→ **Task details**: Once you have read the listing, retype all of it exactly.

→ **Input data**:
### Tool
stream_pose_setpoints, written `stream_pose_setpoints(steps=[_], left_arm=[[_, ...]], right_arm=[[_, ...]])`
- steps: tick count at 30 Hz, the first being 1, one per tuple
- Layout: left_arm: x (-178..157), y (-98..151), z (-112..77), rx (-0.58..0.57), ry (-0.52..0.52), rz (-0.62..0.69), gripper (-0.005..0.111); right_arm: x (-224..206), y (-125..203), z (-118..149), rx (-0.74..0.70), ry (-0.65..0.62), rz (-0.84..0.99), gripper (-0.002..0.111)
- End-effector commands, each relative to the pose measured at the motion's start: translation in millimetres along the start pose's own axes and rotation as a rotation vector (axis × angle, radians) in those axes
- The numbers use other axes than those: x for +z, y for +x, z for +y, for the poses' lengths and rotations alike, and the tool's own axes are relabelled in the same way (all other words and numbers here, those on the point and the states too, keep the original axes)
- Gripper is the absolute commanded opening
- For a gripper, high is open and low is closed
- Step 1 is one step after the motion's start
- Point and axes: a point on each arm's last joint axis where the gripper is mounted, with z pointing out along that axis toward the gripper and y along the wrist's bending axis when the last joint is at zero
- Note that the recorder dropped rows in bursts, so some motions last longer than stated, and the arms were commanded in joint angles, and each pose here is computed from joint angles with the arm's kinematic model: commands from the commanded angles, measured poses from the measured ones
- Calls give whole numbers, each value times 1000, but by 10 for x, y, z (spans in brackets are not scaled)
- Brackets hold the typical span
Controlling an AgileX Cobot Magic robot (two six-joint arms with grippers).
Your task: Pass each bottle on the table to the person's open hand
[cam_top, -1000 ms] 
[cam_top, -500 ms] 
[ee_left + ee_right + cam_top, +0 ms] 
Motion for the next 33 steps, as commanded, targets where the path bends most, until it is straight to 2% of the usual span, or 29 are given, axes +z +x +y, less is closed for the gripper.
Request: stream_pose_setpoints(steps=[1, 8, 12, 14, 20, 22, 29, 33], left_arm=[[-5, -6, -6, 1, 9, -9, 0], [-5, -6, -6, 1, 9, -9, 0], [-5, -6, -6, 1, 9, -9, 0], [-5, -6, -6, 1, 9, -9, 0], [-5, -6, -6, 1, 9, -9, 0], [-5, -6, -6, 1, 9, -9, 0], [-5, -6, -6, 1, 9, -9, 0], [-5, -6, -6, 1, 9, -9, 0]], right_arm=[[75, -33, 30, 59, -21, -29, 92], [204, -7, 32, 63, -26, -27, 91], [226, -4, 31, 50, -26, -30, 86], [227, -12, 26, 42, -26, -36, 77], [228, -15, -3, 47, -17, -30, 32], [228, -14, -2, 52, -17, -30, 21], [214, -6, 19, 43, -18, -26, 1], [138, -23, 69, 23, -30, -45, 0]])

→ **Task answer**:
### Tool
stream_pose_setpoints, written `stream_pose_setpoints(steps=[_], left_arm=[[_, ...]], right_arm=[[_, ...]])`
- steps: tick count at 30 Hz, the first being 1, one per tuple
- Layout: left_arm: x (-178..157), y (-98..151), z (-112..77), rx (-0.58..0.57), ry (-0.52..0.52), rz (-0.62..0.69), gripper (-0.005..0.111); right_arm: x (-224..206), y (-125..203), z (-118..149), rx (-0.74..0.70), ry (-0.65..0.62), rz (-0.84..0.99), gripper (-0.002..0.111)
- End-effector commands, each relative to the pose measured at the motion's start: translation in millimetres along the start pose's own axes and rotation as a rotation vector (axis × angle, radians) in those axes
- The numbers use other axes than those: x for +z, y for +x, z for +y, for the poses' lengths and rotations alike, and the tool's own axes are relabelled in the same way (all other words and numbers here, those on the point and the states too, keep the original axes)
- Gripper is the absolute commanded opening
- For a gripper, high is open and low is closed
- Step 1 is one step after the motion's start
- Point and axes: a point on each arm's last joint axis where the gripper is mounted, with z pointing out along that axis toward the gripper and y along the wrist's bending axis when the last joint is at zero
- Note that the recorder dropped rows in bursts, so some motions last longer than stated, and the arms were commanded in joint angles, and each pose here is computed from joint angles with the arm's kinematic model: commands from the commanded angles, measured poses from the measured ones
- Calls give whole numbers, each value times 1000, but by 10 for x, y, z (spans in brackets are not scaled)
- Brackets hold the typical span
Controlling an AgileX Cobot Magic robot (two six-joint arms with grippers).
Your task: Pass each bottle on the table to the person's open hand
[cam_top, -1000 ms] 
[cam_top, -500 ms] 
[ee_left + ee_right + cam_top, +0 ms] 
Motion for the next 33 steps, as commanded, targets where the path bends most, until it is straight to 2% of the usual span, or 29 are given, axes +z +x +y, less is closed for the gripper.
Request: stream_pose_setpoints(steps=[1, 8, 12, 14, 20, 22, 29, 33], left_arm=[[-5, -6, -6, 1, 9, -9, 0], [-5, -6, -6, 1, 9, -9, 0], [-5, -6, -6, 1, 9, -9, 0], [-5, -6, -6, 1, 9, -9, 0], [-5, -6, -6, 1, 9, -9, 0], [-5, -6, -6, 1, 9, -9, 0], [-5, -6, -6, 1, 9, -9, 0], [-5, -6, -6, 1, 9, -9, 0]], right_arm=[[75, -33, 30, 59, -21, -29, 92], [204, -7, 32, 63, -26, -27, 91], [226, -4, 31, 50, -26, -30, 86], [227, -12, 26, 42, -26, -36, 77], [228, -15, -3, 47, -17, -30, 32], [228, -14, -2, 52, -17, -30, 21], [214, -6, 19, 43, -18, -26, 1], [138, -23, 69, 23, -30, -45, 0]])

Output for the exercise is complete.